Massage therapy improves recovery | By helping blood circulate more effectively through the body, nutrients and immune system cells are also more effectively transported throughout the body.  Further, massage has been found to improve the the body's ability to generate immune system cells (for illness-fighting), mitochondria (for energy), and cortisol (for metabolism) - and to decrease inflammation.
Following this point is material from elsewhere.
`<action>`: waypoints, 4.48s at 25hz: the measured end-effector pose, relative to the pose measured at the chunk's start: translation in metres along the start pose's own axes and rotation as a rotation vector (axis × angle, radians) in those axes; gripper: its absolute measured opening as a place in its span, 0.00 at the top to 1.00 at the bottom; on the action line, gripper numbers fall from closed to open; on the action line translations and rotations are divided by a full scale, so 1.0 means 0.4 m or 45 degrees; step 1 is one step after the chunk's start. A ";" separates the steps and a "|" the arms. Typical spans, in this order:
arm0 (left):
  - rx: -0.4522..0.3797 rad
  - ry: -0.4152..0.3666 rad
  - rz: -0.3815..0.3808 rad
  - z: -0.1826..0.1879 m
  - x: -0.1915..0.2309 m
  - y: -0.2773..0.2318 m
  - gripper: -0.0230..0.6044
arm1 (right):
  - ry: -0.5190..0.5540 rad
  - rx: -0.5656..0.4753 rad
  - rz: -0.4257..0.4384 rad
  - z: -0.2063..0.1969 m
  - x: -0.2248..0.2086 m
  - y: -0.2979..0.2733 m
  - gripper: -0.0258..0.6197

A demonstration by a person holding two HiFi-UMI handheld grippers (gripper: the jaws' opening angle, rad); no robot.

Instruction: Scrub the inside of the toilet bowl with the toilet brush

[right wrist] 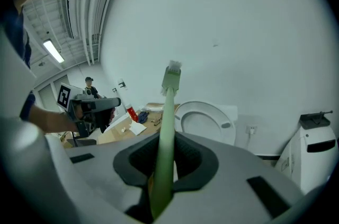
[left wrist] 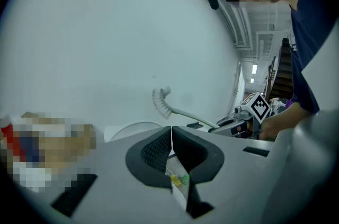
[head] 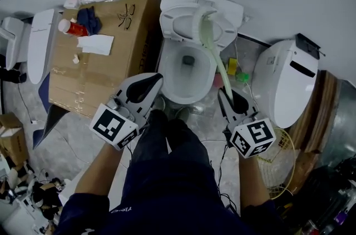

Massage therapy increases body awareness | Finally, an increase in body awareness is an often overlooked benefit of a massage session.  You may not have noticed that your body was not in harmony before a massage session, but during or following your session you learned that you were indeed tense, stressed, and/or sore. Massage is beneficial in keeping all your systems in check with each other, and in reminding you of the importance of that balance.

The Hows

While you are actively training for an important event, I recommend a massage every two-to-three weeks.  These sessions will help maintain your muscles and make continuing progress on relieving the chronic tension brought about by balancing training and the rest of your life.  

If you can't afford the time or expense of a massage session every two-to-three weeks, listen carefully to your body and schedule a massage session when it tells you it needs it - and not a moment later.  Preventative maintenance is always preferred over trying to fix what is already broken.

I don't recommend you have a massage when you're feeling sick or if you have a race in less than three days.  In those circumstances it's best to focus on hydration and rest.